Give back every line of the data exactly. Pictures are not part of the copy.
■ ■ ■ ■ ■ ■ ■
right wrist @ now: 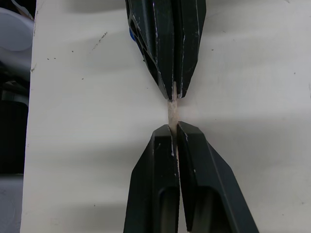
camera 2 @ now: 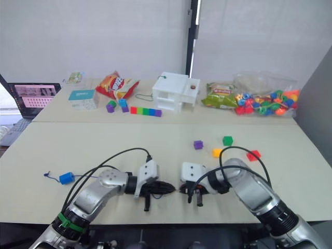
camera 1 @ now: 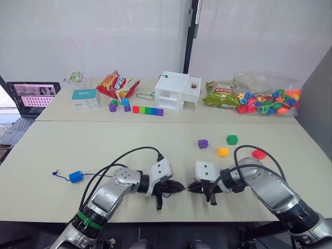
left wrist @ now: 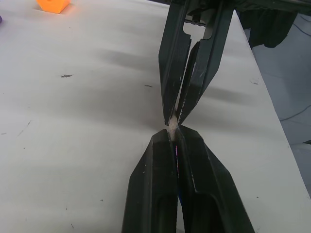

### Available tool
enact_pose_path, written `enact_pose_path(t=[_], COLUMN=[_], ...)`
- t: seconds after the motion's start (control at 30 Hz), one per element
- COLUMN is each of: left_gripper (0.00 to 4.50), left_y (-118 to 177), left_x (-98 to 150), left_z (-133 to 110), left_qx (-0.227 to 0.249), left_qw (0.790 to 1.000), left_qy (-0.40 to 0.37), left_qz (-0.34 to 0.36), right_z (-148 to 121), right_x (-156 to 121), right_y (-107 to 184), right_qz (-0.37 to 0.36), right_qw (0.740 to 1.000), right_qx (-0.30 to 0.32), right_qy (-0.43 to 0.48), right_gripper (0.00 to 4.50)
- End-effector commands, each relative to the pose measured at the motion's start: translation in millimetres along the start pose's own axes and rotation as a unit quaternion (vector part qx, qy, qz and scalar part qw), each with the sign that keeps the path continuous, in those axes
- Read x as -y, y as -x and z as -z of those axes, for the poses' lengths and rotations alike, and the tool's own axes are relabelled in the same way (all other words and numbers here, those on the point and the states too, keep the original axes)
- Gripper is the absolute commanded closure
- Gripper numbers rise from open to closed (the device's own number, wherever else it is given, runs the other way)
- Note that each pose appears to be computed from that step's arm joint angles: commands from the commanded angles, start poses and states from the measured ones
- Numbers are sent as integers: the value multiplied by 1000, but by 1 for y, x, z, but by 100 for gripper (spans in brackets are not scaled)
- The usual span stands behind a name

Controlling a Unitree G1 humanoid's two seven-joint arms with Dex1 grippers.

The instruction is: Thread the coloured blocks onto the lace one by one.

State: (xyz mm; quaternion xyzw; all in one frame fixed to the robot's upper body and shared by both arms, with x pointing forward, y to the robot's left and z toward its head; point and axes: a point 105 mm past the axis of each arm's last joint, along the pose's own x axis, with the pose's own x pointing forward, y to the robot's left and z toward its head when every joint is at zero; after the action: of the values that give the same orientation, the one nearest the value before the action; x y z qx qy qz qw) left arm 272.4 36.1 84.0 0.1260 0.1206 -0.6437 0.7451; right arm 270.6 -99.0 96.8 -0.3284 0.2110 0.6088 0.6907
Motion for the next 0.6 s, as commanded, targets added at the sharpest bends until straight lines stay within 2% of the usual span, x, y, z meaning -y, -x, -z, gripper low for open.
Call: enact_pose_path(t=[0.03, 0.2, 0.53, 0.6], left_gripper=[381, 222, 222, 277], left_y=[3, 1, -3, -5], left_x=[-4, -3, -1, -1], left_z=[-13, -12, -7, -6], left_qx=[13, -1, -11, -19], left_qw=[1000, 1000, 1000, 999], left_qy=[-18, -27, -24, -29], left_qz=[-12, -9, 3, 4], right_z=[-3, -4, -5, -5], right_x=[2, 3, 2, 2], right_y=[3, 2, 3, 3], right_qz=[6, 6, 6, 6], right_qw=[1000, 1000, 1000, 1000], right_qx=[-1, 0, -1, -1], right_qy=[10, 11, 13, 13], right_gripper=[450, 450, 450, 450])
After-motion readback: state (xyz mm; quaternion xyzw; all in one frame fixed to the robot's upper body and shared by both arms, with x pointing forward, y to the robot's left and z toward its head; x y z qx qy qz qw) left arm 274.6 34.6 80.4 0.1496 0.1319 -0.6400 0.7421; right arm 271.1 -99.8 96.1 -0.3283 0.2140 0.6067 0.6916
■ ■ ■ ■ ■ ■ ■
Exercise answer -
right wrist @ now: 
camera 2 @ now: 
camera 1 @ now: 
left wrist @ now: 

### Available tool
enact_pose_path, written `enact_pose_path(t=[_], COLUMN=[_], ...)`
- t: seconds after the motion's start (control at 30 Hz), one per element
- COLUMN is each of: left_gripper (0.00 to 4.50), left_y (-118 to 177), left_x (-98 to 150), left_z (-133 to 110), left_qx (-0.227 to 0.249), left_qw (0.790 to 1.000), left_qy (-0.40 to 0.37), left_qz (-0.34 to 0.36), right_z (-148 to 121), right_x (-156 to 121), right_y (-107 to 184), right_qz (-0.37 to 0.36), right_qw (0.740 to 1.000), right_qx (-0.30 to 0.32), right_qy (-0.43 to 0.48), right_gripper (0.00 to 4.50)
- End-effector commands, each relative to the pose measured at the motion's start: translation in millimetres along the start pose's own axes and rotation as a unit quaternion (vector part qx, qy, qz and scalar part qw), each with the sign that keeps the path continuous, in those axes
- Read x as -y, y as -x and z as -z of those axes, for the poses' lengths and rotations alike, and the tool's own axes are relabelled in the same way (all other words and numbers here, those on the point and the states too, keep the original axes)
- Gripper is the absolute commanded closure
- Gripper numbers rise from open to closed (the device's own number, wherever else it is given, runs the other way)
- Note that each pose appears to be computed from that step's arm joint angles: commands from the commanded angles, start poses and states from the measured ones
- Numbers are sent as integers: the value multiplied by 1000, but by 1 for y, x, z, but by 100 for gripper (spans in brackets are not scaled)
- The usual span stands behind a name

Controlling a Unitree G1 humanoid's two seven-joint arms with Dex1 grippers.

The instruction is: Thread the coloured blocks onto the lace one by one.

State: (xyz mm; quaternion xyzw; all in one frame fixed to the robot's upper body and shared by both arms, with x pointing forward, y to the robot's left and z toward its head; point and axes: a point 105 mm past the axis of each arm's last joint, along the pose's own x axis, with the pose's own x pointing forward, y to the robot's left and z toward its head when every joint is at zero; after the action: of the values that give the same orientation, the one nearest the value before the action; x y z qx qy qz qw) left arm 272.4 36.1 84.0 0.1260 0.1206 -0.6437 0.7451; right arm 270.6 -99.0 96.8 -0.3284 0.2110 0.6088 0.6907
Motion for the next 0.6 s, as commanded, targets added at the sharpest bends until straight lines stay within 2% of the usual span, x, y, z meaning -y, -x, -z, gripper low for open.
Call: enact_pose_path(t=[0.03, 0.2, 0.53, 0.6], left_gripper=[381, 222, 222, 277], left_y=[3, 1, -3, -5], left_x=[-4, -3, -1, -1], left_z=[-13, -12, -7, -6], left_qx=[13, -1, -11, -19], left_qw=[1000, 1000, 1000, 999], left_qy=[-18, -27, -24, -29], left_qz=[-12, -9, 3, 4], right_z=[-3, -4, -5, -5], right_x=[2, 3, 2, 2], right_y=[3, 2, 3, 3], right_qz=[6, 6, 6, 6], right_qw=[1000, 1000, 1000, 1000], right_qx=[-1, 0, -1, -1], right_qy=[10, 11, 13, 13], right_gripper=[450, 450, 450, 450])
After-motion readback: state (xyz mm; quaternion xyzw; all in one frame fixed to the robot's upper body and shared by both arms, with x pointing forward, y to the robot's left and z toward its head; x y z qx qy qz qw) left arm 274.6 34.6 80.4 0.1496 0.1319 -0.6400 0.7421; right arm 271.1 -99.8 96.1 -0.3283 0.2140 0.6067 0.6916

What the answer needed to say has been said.